_Problem to solve_. Please output the listing that follows exactly, but keep all images out.

_Provided data_.
★ ★ ★ ★
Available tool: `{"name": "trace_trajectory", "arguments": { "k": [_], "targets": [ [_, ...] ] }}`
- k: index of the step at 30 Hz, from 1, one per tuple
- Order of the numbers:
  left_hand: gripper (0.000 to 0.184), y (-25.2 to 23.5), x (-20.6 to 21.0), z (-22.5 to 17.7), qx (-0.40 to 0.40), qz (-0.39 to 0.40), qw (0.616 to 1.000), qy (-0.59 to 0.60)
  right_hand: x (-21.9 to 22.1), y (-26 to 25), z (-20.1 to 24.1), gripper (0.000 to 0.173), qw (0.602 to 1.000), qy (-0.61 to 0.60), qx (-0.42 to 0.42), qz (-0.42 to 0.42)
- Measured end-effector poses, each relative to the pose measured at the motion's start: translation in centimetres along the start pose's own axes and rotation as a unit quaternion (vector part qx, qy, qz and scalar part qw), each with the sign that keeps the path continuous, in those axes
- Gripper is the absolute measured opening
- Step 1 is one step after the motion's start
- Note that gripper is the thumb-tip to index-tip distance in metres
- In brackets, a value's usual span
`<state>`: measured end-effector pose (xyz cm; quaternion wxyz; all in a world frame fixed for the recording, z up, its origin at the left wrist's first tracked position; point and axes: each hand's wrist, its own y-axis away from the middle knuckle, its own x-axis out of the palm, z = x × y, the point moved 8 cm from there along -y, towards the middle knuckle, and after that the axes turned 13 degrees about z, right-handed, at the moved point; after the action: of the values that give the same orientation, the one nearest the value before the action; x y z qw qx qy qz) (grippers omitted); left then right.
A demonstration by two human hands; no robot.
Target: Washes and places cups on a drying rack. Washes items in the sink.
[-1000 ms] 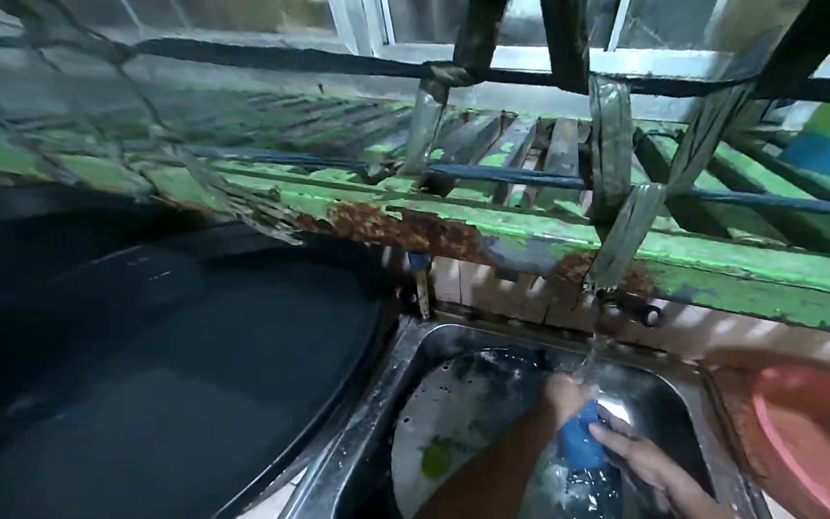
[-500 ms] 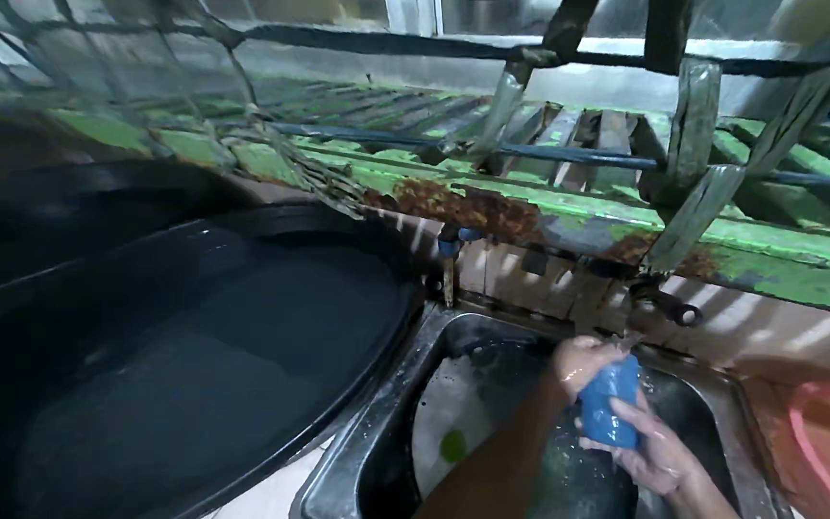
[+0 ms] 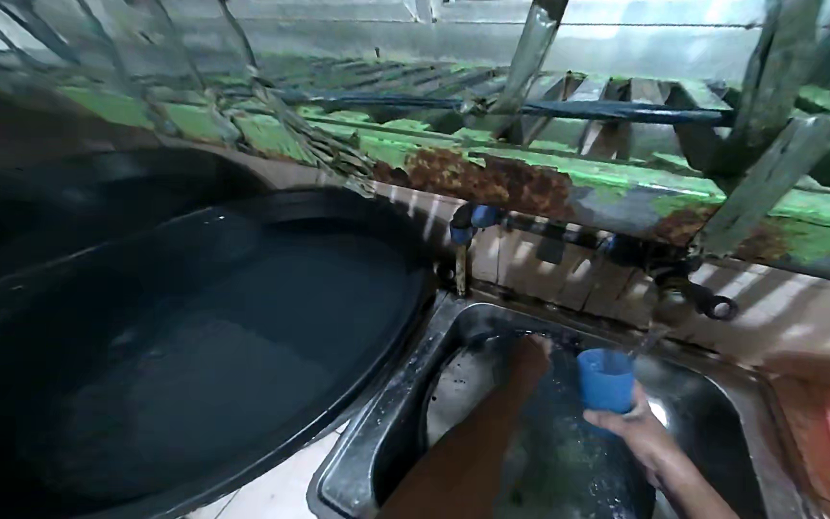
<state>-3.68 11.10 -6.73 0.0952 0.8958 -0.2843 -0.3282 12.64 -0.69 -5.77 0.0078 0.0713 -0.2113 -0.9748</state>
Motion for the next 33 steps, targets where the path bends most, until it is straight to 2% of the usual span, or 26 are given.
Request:
{"name": "trace_trajectory", "arguments": {
  "k": [3,5,6,8,9,11,12,14,15,17,19,21,22,25,27,29,31,33],
  "targets": [
    [0.045,0.3,0.2,7.8,-0.096,0.002,0.987,-0.127,-0.2,1.1,1.9,0.115,0.997,-0.008,-0.055,-0.055],
    [0.058,1.5,1.3,10.4,-0.129,0.026,0.983,-0.126,-0.4,0.3,2.2,0.114,0.997,-0.003,-0.059,-0.058],
    [0.058,2.3,1.7,10.9,-0.132,0.014,0.987,-0.09,-0.5,-0.5,2.0,0.11,0.998,0.007,-0.035,-0.048],
    [0.052,4.0,2.1,9.9,-0.133,-0.037,0.99,-0.018,-0.4,-2.0,1.6,0.085,0.999,0.006,0.031,-0.032],
    [0.05,4.4,2.4,9.1,-0.136,-0.059,0.988,-0.039,-0.1,-2.6,1.6,0.069,0.998,-0.02,0.057,-0.02],
    [0.051,4.7,3.6,8.0,-0.125,-0.033,0.987,-0.093,0.9,-3.5,2.6,0.045,0.987,-0.136,0.08,0.021],
    [0.052,4.6,4.1,7.5,-0.132,0.007,0.986,-0.102,1.5,-3.9,3.6,0.039,0.976,-0.201,0.072,0.05],
    [0.054,3.8,4.9,6.9,-0.139,0.052,0.985,-0.088,2.4,-4.9,5.8,0.047,0.943,-0.314,0.046,0.096],
    [0.055,2.9,5.2,7.2,-0.129,0.051,0.986,-0.091,2.4,-5.2,6.9,0.049,0.936,-0.332,0.032,0.112],
    [0.055,0.9,5.7,8.4,-0.11,0.018,0.991,-0.079,1.7,-5.4,8.7,0.04,0.963,-0.247,0.02,0.101],
    [0.05,0.2,6.5,8.8,-0.139,0.055,0.986,-0.075,1.0,-4.7,10.1,0.041,0.997,-0.015,0.039,0.059],
    [0.046,0.7,7.0,8.6,-0.168,0.108,0.978,-0.065,0.6,-3.5,10.6,0.052,0.982,0.163,0.08,0.044],
    [0.046,0.7,7.1,8.2,-0.167,0.123,0.976,-0.062,0.4,-2.5,10.9,0.052,0.975,0.2,0.087,0.043],
    [0.043,0.7,7.2,5.3,-0.081,0.127,0.985,-0.08,-1.0,0.6,10.4,0.046,0.976,0.196,0.066,0.072],
    [0.039,1.7,6.5,2.2,-0.006,0.13,0.984,-0.123,-3.0,2.8,8.8,0.049,0.975,0.188,0.081,0.088],
    [0.038,3.0,5.2,-0.9,0.072,0.125,0.982,-0.126,-5.8,5.1,6.8,0.059,0.977,0.181,0.076,0.081],
    [0.035,3.4,3.7,-2.6,0.105,0.092,0.99,0.008,-8.6,7.6,5.0,0.063,0.981,0.177,0.066,0.041],
    [0.037,2.6,3.7,-2.4,0.016,0.096,0.971,0.219,-10.8,10.5,3.5,0.06,0.987,0.146,0.068,-0.007]
  ]
}}
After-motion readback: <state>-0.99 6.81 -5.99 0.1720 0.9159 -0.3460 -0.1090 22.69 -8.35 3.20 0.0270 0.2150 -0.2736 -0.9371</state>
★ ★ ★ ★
_Task result_.
Available tool: `{"name": "trace_trajectory", "arguments": { "k": [_], "targets": [ [_, ...] ] }}`
- k: index of the step at 30 Hz, from 1, one per tuple
- Order of the numbers:
  left_hand: gripper (0.000 to 0.184), y (-25.2 to 23.5), x (-20.6 to 21.0), z (-22.5 to 17.7), qx (-0.40 to 0.40), qz (-0.39 to 0.40), qw (0.616 to 1.000), qy (-0.59 to 0.60)
  right_hand: x (-21.9 to 22.1), y (-26 to 25), z (-20.1 to 24.1), gripper (0.000 to 0.173), qw (0.602 to 1.000), qy (-0.61 to 0.60), qx (-0.42 to 0.42), qz (-0.42 to 0.42)
- Measured end-effector poses, each relative to the pose measured at the motion's start: translation in centimetres along the start pose's own axes and rotation as a unit quaternion (vector part qx, qy, qz and scalar part qw), each with the sign that keeps the path continuous, in those axes
- Gripper is the absolute measured opening
- Step 1 is one step after the motion's start
- Note that gripper is the thumb-tip to index-tip distance in metres
- In brackets, a value's usual span
`<state>`: measured end-effector pose (xyz cm; quaternion wxyz; all in a world frame fixed for the recording, z up, its origin at the left wrist's first tracked position; point and axes: each hand's wrist, its own y-axis away from the middle knuckle, its own x-axis out of the palm, z = x × y, the point moved 8 cm from there along -y, towards the middle knuckle, and after that the axes turned 13 degrees about z, right-handed, at the moved point; after the action: of the values that give the same orientation, the one nearest the value before the action; x y z qw qx qy qz) (grippers omitted); left then right.
A demonstration by two human hands; no robot.
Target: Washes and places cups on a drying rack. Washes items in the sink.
[-1000 ms] 
[-500 ms] 
[+0 ms] 
<state>-3.68 11.10 -6.73 0.0952 0.8958 -0.2843 -0.3282 12.64 -0.69 -5.77 0.0078 0.0713 -0.2113 -0.9748</state>
Motion for the next 33 steps, targets where the path bends most, until it is straight to 2% of the usual span, or 26 are given.
Request:
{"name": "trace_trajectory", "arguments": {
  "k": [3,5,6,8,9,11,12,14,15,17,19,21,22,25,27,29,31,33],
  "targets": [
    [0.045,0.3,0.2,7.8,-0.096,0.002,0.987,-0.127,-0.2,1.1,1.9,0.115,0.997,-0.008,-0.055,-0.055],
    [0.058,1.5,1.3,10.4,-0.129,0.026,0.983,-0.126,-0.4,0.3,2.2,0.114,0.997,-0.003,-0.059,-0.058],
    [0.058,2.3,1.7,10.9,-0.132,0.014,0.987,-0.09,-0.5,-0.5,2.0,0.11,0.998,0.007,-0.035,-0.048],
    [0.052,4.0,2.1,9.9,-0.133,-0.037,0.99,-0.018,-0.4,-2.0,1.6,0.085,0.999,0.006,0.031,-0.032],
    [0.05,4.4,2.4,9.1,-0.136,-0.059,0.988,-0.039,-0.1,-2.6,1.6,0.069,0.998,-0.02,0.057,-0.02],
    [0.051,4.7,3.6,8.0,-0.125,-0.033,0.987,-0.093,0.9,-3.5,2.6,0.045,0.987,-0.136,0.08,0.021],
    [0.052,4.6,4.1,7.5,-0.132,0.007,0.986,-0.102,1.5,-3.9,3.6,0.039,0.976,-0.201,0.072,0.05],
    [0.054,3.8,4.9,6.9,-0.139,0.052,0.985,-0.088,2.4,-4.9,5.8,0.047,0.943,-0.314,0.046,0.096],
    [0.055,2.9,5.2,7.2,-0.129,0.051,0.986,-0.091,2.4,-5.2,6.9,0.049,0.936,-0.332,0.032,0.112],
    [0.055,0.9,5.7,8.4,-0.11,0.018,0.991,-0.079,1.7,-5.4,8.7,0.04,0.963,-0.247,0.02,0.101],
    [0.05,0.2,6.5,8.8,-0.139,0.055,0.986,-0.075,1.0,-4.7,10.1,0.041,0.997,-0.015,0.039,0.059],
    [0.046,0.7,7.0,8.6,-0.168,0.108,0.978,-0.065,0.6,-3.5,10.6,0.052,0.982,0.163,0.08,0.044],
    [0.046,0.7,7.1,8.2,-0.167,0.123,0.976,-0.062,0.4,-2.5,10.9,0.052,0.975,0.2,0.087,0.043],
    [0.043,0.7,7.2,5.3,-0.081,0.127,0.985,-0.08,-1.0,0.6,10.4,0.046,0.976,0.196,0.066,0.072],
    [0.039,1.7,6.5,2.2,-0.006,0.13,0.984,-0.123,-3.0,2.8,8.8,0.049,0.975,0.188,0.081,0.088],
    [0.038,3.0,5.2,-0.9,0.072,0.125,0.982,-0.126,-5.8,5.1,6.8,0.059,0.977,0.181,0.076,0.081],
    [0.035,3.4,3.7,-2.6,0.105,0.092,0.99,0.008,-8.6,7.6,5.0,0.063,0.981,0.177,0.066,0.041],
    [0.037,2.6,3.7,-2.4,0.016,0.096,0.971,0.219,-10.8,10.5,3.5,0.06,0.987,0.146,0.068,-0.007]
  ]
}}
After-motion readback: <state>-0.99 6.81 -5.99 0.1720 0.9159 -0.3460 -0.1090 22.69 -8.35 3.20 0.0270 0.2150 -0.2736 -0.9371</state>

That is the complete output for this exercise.